On 7/29/06, Edward Diener wrote:

[snipped]

I once brought up this problem on comp.std.c++. Someone suggested, along the lines I was thinking, that C++ have a literal_cast<type>(literal expression) to cast a literal from one type to another using type notation. This would parallel the other C++ casts, such as static_cast and dynamic_cast.

The notation L'char' ( and L"char-string" ), to cast from a narrow character ( character string ) to a wide character ( wide character string ) does not work nicely with templates as you have discovered, whereas a literal_cast<type>(expression) would do so, ie literal_cast('char') ( or literal_cast<wstring>("char-string") ). In the literal_cast case, of course, one could use a character ( or string ) template type as the type passed to literal_cast and an equivalent narrow character or narrow string value, and always be guaranteed of the correct result.

Of course literal_cast, if it existed, would work with any types which are currently represented as a literal in C++, but needless to say its main use would be to go from the C language L'' ( L"" ) notation to a notation that worked correctly and effortlessly in template code.

However I have never written up such a suggestion to the C++ standard comittee. I still find the idea correct, however.

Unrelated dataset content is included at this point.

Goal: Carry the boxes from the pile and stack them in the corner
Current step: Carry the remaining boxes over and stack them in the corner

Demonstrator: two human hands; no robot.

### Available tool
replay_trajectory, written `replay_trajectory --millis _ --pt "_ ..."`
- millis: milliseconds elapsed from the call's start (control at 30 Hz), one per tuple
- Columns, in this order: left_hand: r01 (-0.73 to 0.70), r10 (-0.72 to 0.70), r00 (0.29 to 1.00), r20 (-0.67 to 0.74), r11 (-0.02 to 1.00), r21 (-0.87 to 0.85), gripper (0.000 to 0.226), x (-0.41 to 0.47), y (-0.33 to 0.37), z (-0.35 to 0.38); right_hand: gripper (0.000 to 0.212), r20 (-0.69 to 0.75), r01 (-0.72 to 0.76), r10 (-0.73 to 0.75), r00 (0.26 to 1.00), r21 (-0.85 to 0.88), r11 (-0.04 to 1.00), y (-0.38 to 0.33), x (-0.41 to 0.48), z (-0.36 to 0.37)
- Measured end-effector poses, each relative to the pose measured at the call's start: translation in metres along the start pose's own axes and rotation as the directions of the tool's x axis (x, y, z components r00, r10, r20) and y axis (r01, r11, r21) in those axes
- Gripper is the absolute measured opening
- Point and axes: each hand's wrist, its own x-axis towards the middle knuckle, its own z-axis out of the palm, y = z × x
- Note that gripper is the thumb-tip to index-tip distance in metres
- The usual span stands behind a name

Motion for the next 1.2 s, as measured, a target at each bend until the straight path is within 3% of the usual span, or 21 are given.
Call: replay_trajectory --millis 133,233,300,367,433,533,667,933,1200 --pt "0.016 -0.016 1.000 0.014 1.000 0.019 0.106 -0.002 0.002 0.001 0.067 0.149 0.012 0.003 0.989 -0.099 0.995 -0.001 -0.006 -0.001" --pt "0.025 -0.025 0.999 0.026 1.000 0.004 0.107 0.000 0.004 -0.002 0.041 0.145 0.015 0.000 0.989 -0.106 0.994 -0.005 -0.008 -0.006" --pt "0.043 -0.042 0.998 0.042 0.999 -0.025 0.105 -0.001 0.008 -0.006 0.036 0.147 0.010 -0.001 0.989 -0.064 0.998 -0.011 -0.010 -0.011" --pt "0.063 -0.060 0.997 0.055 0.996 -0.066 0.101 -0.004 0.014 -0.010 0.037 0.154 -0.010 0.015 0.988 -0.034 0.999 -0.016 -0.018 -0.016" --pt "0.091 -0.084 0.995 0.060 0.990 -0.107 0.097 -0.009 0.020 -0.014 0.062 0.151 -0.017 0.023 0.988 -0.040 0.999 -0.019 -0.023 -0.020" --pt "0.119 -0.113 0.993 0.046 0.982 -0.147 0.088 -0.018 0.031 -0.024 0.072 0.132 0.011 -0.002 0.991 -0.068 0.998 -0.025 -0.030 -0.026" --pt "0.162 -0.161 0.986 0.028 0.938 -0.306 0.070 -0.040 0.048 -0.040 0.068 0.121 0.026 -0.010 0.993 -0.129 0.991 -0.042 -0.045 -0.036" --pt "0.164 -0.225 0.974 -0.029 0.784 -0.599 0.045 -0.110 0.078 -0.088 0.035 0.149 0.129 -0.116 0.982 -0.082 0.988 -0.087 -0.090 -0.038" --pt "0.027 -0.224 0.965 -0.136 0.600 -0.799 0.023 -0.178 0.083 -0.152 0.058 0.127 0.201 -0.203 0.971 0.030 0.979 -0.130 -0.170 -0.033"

I believe that's really the best way to implement this functionality. It would mimic lexical_cast interface too, which is already part of boost. best regards, -- Felipe Magno de Almeida

Johan Råde wrote: Now I have improved the macro so that one can write template<class CharType> void f() { CharType c = S_('a'); basic_string<CharType> s = S_("a"); } and the code will compile both for CharType = char and CharType = wchar_t. Why is this relevant to Boost? There are several Boost libraries that deal with strings that are templatized on the character type. Such libraries should come with tests that also are templatized on the character type. But when you write such tests, it is convenient to have a version of char s = 'a' and string s = "a" that works in templates. --Johan Råde ------------------------------------- Here is the improved macro: #define S_(a) make_literal_helper(a, L##a) class char_literal_helper { public: char_literal_helper(char c, wchar_t wc) : c_(c), wc_(wc) {} operator char() { return c_; } operator wchar_t() { return wc_; } private: const char c_; const wchar_t wc_; }; class string_literal_helper { public: string_literal_helper(const char* s, const wchar_t* ws) : s_(s), ws_(ws) {} operator std::string() { return s_; } operator std::wstring() { return ws_; } private: const char* s_; const wchar_t* ws_; }; inline char_literal_helper make_literal_helper(char c, wchar_t wc) { return char_literal_helper(c, wc); } inline string_literal_helper make_literal_helper(char* s, wchar_t* ws) { return string_literal_helper(s, ws); }